Supreme Court of Oklahoma
Jan 29, 1952
240 P.2d 742 (Okla. 1952)

Opinion

No. 34762.

January 29, 1952.

(Syllabus.)

1. APPEAL AND ERROR — Sufficiency of evidence to sustain verdict where instructions fairly presented law governing issues in case and no prejudicial error shown. Where there is any competent evidence to sustain the verdict of the jury and judgment of the court based thereon and the instructions fairly presented the law governing the issues in the case and no prejudicial error is otherwise shown, such verdict and judgment will be affirmed.

2. SAME — DAMAGES — Verdict of jury for damages for personal injury not set aside, where amount not so excessive as to indicate bias, prejudice or passion. The amount of damages for personal injury cannot be calculated with mathematical certainty, and the finding of a jury under proper instructions will not be disturbed except where the amount found is so excessive as to indicate that bias, prejudice or passion must have actuated the jury in such finding.

Appeal from District Court, Oklahoma County; W.A. Carlile, Judge.

Action by Blanche Alexander against the Oklahoma Railway Company to recover damages for personal injuries resulting from defendant's negligence. Judgment for plaintiff, and defendant appeals. Affirmed.

Richardson, Shartel Cochran and F.M. Dudley, Oklahoma City, for plaintiff in error.

Melville Boddie, Oklahoma City, for defendant in error.


Plaintiff sued to recover damages for personal injuries alleged to have been received while a passenger on defendant's bus. The petition alleged she boarded the bus as a paying passenger, and was transported to a regular bus stop near her destination in down town Oklahoma City; as she started to leave the bus by the rear exit the operator carelessly and negligently closed the door upon her right arm and started the vehicle forward, before ascertaining whether plaintiff had alighted safely from the bus, and without allowing her sufficient time to dismount and reach a place of safety. As a result of the driver's negligence plaintiff's right arm was caught in the door, causing the injuries complained of; that as a direct and proximate result of such negligence she sustained severe and permanent injuries to the structure and muscles of the upper region of her back, right shoulder, arm, elbow and hand, such injuries being extremely painful and of a permanent character. Further, that plaintiff had been gainfully employed as a seamstress ($50 per week) and her injuries caused loss of four weeks time and necessitated her incurring approximately $150 medical expense. Plaintiff sought judgment for damages for her injuries, loss of time, medical expense and pain and suffering.

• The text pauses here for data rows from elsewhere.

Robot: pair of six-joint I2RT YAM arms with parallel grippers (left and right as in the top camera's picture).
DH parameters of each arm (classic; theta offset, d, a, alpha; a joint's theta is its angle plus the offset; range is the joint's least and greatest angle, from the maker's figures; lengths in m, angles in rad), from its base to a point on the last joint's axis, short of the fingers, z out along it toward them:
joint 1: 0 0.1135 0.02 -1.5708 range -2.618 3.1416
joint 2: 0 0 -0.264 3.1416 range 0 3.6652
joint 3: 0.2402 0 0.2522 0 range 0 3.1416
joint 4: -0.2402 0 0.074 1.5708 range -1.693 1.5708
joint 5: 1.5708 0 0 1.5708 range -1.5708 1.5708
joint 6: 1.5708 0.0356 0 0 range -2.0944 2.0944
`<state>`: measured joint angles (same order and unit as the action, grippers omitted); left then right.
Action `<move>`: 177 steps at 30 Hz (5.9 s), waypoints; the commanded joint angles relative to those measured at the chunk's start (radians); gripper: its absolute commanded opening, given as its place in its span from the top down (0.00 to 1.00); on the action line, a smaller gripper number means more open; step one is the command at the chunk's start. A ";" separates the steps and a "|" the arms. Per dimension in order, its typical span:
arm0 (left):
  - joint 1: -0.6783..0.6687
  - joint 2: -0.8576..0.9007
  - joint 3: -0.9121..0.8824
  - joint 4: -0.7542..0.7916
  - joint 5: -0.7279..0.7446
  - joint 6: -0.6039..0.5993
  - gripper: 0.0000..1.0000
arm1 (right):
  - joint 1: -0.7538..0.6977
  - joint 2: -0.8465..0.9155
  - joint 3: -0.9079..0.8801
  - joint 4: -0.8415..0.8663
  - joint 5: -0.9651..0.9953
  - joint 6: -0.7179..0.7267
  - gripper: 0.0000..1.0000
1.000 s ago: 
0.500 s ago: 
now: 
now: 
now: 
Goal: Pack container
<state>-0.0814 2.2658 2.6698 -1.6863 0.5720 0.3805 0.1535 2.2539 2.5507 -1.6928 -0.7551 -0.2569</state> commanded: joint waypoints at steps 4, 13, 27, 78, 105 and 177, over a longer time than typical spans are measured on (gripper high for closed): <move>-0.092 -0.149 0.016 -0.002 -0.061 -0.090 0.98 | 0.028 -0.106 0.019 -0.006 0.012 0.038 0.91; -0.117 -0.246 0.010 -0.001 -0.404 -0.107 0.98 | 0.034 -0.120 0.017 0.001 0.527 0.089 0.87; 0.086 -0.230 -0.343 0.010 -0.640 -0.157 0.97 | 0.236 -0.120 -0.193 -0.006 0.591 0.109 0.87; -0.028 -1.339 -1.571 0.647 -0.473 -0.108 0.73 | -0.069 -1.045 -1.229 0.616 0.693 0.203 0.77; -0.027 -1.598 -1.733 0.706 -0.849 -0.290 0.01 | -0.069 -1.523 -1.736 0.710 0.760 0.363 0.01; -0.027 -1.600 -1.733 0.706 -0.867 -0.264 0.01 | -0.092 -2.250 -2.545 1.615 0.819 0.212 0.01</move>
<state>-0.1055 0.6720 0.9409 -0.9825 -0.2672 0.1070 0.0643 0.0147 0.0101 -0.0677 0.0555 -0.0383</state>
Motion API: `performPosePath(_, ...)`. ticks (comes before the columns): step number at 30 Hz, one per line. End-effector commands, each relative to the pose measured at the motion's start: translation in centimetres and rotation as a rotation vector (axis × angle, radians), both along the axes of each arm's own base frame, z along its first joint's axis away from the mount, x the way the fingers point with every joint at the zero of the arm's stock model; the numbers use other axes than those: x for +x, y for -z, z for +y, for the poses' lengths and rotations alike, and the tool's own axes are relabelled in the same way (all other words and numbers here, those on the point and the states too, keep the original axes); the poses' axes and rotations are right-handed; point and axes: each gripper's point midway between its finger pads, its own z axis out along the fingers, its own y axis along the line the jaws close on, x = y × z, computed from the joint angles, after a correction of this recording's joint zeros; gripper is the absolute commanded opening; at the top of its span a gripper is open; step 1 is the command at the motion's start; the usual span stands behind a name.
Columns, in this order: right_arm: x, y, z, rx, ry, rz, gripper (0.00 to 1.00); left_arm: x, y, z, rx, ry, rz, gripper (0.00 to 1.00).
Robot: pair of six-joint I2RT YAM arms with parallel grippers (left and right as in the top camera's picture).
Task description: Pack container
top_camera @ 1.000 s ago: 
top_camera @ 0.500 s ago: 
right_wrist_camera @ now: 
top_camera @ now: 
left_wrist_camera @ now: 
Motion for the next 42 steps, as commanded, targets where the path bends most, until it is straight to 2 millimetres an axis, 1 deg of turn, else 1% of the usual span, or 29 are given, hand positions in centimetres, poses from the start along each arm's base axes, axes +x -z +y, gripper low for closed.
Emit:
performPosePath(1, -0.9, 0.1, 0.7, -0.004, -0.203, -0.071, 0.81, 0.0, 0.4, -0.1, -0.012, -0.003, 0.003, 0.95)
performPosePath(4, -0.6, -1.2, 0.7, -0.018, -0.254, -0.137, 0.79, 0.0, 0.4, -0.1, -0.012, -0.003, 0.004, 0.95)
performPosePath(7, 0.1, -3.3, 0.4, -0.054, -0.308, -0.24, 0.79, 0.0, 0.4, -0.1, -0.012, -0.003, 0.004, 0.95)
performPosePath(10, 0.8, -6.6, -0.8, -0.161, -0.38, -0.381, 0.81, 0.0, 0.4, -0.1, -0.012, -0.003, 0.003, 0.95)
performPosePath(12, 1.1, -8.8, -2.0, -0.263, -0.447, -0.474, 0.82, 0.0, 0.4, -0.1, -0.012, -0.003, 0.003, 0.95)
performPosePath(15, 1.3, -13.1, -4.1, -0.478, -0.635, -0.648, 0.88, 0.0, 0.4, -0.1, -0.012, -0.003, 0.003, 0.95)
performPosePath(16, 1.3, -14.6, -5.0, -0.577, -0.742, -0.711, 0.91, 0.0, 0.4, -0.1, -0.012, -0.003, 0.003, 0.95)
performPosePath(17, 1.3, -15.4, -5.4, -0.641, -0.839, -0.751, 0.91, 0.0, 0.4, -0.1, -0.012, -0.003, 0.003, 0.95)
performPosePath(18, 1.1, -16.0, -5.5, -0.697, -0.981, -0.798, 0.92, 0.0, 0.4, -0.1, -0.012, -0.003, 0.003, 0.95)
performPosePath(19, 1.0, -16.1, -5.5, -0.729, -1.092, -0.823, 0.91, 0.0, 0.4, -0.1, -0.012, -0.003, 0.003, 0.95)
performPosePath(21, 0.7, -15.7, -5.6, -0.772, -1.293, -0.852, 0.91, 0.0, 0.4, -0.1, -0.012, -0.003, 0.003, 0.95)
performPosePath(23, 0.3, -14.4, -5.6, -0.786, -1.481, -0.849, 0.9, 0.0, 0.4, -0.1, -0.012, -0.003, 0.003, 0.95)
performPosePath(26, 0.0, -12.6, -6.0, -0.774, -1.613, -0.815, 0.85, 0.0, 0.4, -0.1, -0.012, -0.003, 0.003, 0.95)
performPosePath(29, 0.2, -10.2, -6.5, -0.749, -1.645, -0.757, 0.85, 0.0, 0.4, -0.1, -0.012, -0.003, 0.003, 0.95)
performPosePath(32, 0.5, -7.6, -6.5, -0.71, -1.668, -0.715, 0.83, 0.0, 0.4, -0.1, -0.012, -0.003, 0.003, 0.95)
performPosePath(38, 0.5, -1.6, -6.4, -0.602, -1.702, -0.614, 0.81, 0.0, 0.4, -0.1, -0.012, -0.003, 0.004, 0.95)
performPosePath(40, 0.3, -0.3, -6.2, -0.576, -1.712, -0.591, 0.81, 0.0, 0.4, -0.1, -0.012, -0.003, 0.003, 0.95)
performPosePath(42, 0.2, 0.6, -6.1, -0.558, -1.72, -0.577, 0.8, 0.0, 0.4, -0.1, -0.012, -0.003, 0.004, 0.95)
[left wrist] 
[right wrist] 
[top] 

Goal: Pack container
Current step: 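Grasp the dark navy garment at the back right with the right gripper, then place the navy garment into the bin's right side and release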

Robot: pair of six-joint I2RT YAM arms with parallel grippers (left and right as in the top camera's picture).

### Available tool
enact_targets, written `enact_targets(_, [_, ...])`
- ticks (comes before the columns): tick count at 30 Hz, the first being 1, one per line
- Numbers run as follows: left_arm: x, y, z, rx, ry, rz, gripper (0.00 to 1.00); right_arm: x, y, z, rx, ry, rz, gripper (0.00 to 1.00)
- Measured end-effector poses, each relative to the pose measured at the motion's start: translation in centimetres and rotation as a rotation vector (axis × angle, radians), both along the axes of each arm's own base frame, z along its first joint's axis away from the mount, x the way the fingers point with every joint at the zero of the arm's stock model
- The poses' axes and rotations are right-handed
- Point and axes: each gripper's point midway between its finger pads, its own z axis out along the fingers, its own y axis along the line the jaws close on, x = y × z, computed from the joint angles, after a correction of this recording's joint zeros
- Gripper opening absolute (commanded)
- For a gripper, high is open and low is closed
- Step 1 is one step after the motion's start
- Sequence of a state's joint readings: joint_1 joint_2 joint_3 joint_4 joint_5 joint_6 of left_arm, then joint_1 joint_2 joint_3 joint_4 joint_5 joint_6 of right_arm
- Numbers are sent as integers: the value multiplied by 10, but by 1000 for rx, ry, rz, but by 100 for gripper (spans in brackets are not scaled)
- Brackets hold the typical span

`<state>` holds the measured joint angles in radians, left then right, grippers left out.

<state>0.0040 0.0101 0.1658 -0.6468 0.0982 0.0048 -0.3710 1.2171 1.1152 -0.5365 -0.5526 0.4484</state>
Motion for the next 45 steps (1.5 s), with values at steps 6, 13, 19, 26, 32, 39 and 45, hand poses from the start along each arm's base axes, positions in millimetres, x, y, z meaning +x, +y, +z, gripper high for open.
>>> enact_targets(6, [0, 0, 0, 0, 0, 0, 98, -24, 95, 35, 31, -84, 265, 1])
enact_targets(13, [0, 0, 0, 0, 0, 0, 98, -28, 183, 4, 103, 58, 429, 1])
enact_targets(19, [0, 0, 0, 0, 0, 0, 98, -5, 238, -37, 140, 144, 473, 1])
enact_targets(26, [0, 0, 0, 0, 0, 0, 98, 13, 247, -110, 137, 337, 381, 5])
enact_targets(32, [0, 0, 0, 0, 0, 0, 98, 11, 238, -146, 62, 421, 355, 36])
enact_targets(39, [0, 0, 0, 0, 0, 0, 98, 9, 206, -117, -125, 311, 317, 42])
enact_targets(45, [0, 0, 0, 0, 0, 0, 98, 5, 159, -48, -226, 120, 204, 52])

Defendant answered by general denial, coupled with the plea of contributory negligence, and that her injuries, if any, were the result of unavoidable accident. Plaintiff replied thereto by general denial and upon the issues formed the case was tried to a jury.

Defendant's demurrer to plaintiff's evidence, and motion for directed verdict at the close of the evidence, were overruled. The case was submitted to the jury under instructions from the trial court and a verdict was returned in plaintiff's favor, upon which the trial court rendered judgment for plaintiff for $2,000.

Two contentions are advanced by defendant in seeking reversal of the judgment. It is urged first that the evidence was insufficient to prove that plaintiff's injuries were of a permanent character, and the trial court erred in overruling defendant's demurrer to plaintiff's evidence and submitting this question to the jury.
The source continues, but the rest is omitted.